Hi,
I’m working on an experiment where I train a model using CNN backbone which is applied on the input image and on a set of learnable prototypes. During the training process I want to update the weights of the CNN when it is applied on the image. When it is applied to the prototype I want to freeze the weights of the CNN but do update the prototypes.
I tried to set torch.no_grad
on the CNN when it is applied to the prototypes but this resulted in the prototypes not getting updated as well.
Does anyone know a method to perform this construct?

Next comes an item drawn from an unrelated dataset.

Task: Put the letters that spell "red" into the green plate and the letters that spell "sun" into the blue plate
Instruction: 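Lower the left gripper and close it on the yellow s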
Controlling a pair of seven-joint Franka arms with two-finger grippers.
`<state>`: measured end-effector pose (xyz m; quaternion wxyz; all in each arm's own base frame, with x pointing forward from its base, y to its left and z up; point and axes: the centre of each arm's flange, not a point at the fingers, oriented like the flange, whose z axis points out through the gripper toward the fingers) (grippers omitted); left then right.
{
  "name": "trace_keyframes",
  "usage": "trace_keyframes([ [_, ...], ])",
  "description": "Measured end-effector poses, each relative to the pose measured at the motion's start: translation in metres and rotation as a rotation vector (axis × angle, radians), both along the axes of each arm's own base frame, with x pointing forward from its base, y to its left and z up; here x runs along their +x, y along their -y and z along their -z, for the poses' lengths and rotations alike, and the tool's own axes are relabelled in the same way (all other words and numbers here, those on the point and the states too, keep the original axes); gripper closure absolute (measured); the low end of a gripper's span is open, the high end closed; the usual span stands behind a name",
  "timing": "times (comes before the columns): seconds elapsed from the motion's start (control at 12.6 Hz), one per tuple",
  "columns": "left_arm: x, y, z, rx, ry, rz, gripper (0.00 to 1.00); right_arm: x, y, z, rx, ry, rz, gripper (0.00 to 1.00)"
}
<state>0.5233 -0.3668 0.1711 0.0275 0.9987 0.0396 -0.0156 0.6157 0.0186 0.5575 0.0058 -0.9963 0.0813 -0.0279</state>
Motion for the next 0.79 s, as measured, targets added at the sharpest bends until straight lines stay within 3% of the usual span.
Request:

Here is a part of the code used in the experiment.
import torch
import torch.nn as nn
import torch.nn.functional as F
class CNN(nn.Module):
def __init__(self):
super(CNN, self).__init__()
self.conv1 = nn.Conv2d(1, 32, 3, 1)
self.conv2 = nn.Conv2d(32, 64, 3, 1)
self.conv3 = nn.Conv2d(64, 64, 3, 1)
self.conv4 = nn.Conv2d(64, 128, 3, 1)
def forward(self, x):
x = F.relu(self.conv2(F.relu(self.conv1(x))))
x = F.max_pool2d(x, 2, 2)
x = F.relu(self.conv4(F.relu(self.conv3(x))))
x = F.max_pool2d(x, 2, 2)
return x
class Model(nn.Module):
def __init__(self, n_prototypes):
super(Model, self).__init__()
self.backbone = CNN()
self.prototype = nn.Parameter(
torch.rand((n_prototypes,) + (28, 28))
)
def forward(self, x):
x = self.backbone(x) # update CNN kernels
y = self.backbone(self.prototype) # update prototypes but not CNN kernels
return x, y
Thanks in advance.